The implications are profound. Take the example of a local authority that, over the course of the summer, makes three people redundant in a school, closes a community centre making four people redundant, reorganises its central administration causing 10 further redundancies and makes seven people redundant at one of its leisure centres. On the face of s.188, the duty to consult representatives would not arise because each redundancy exercise is clearly taking place at a separate establishment and none involves 20 or more employees being dismissed. However, if the Usdaw case holds good, s.188 will apply and there will need to be consultation with union representatives before the first of these redundancies takes effect.

For very large organisations where such exercises are unlikely to be run centrally, the requirement to consult in such circumstances will simply be unworkable. There will be no way of telling whether a particular redundancy exercise is covered by the duty to consult or not, because that will depend on what other parts of the business are doing in different parts of the country.

On the other hand, the current arrangements are also difficult to defend. If the single-establishment rule is strictly applied, an employer can carry out extensive redundancies and avoid the duty to consult altogether if the numbers are limited to 19 at each establishment - although, if the employer is obviously manipulating the thresholds, a tribunal may well feel able to take a wide view of what a single establishment actually is. Case law from the European Court of Justice (ECJ) allows plenty of scope for interpretation.

One complication is that the provisions of s.188 include specific requirements about consultation that are not included in the Directive.

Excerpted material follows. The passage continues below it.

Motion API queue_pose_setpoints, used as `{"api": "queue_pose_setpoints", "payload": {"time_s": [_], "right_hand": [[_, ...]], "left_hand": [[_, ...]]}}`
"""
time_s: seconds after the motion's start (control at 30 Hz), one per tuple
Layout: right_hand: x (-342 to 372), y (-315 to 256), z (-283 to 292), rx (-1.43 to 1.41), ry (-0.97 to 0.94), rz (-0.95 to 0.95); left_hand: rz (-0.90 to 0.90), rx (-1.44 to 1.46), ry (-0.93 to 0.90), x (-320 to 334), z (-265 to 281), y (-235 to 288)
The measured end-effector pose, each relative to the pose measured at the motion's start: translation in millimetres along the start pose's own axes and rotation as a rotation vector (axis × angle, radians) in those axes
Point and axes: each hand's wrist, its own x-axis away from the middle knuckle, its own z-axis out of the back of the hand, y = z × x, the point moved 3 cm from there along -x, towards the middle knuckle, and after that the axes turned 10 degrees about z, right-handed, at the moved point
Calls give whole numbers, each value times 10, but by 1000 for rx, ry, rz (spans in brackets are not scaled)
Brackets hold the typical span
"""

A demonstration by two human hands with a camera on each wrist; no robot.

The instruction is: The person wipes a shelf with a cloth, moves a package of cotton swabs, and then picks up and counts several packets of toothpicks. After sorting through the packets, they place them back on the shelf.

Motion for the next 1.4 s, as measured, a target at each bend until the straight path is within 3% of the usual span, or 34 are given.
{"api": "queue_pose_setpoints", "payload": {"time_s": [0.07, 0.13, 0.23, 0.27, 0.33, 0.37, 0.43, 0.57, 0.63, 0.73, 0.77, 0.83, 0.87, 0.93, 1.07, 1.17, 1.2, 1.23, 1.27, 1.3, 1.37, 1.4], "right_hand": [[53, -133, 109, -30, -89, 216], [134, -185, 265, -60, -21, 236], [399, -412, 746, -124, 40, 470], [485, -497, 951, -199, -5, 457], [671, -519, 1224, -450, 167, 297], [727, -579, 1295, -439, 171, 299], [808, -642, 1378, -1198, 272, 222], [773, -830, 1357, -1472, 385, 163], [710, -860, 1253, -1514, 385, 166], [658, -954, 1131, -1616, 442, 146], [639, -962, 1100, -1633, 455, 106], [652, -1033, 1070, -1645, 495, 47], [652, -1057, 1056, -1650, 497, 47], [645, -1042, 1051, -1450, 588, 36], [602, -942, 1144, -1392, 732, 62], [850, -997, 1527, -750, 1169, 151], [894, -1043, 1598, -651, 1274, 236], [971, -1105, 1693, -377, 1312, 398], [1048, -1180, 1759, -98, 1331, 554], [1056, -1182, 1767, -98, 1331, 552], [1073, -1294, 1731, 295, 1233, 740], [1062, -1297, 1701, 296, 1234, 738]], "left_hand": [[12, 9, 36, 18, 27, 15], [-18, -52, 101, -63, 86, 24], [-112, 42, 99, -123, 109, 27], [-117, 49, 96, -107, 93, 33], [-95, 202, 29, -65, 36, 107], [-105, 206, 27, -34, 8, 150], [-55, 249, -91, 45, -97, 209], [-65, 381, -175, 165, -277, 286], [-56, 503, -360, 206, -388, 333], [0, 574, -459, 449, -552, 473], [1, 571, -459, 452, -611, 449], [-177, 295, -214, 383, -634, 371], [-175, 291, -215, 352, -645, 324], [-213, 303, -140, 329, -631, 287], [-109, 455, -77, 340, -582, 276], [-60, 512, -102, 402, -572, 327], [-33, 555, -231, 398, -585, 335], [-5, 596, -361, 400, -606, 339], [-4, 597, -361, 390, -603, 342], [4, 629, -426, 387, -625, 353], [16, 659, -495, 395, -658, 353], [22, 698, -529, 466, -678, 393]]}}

For example, the period that must elapse between the start of consultation and the first dismissal taking effect (30 or 45 days, depending on the number of redundancies) is not found in the Directive. Nor does the Directive make any specific provision about what the remedy for a failure to consult should be; the protective award under which up to 90 days' pay can be awarded to each redundant employee is a domestic invention. While the single-establishment threshold does indeed seem to be in breach of the Directive, it is hard to say what the consequences of that should be. Simply disregarding the threshold would result in a statutory scheme that goes significantly beyond both what the Directive requires and what Parliament intended. Can that really be right?

Changes in the law of this magnitude are not resolved by EAT judgments. There will almost certainly be an appeal, possibly all the way up to the Supreme Court, and that takes time. The nightmare scenario is a reference to the ECJ, which can spend well over a year considering a case. It would be irresponsible for any government to allow ambiguity over an issue as important as this to remain for so long. Section 188 needs to be revisited and the scope of the duty to consult clarified so that it unambiguously complies with the Directive and employers know where they stand. The best approach might be to adopt option one from the Directive and base the threshold on the percentage of employees being dismissed at an establishment.

However, if the point at which consultation is triggered is changed, this might give the Government a good reason to look again at the minimum periods for consultation and even the remedy available. Usdaw may be celebrating a great legal victory for now. However, if the end result is that the statutory scheme is changed to go no further than the Directive requires, the victory may be a rather empty one.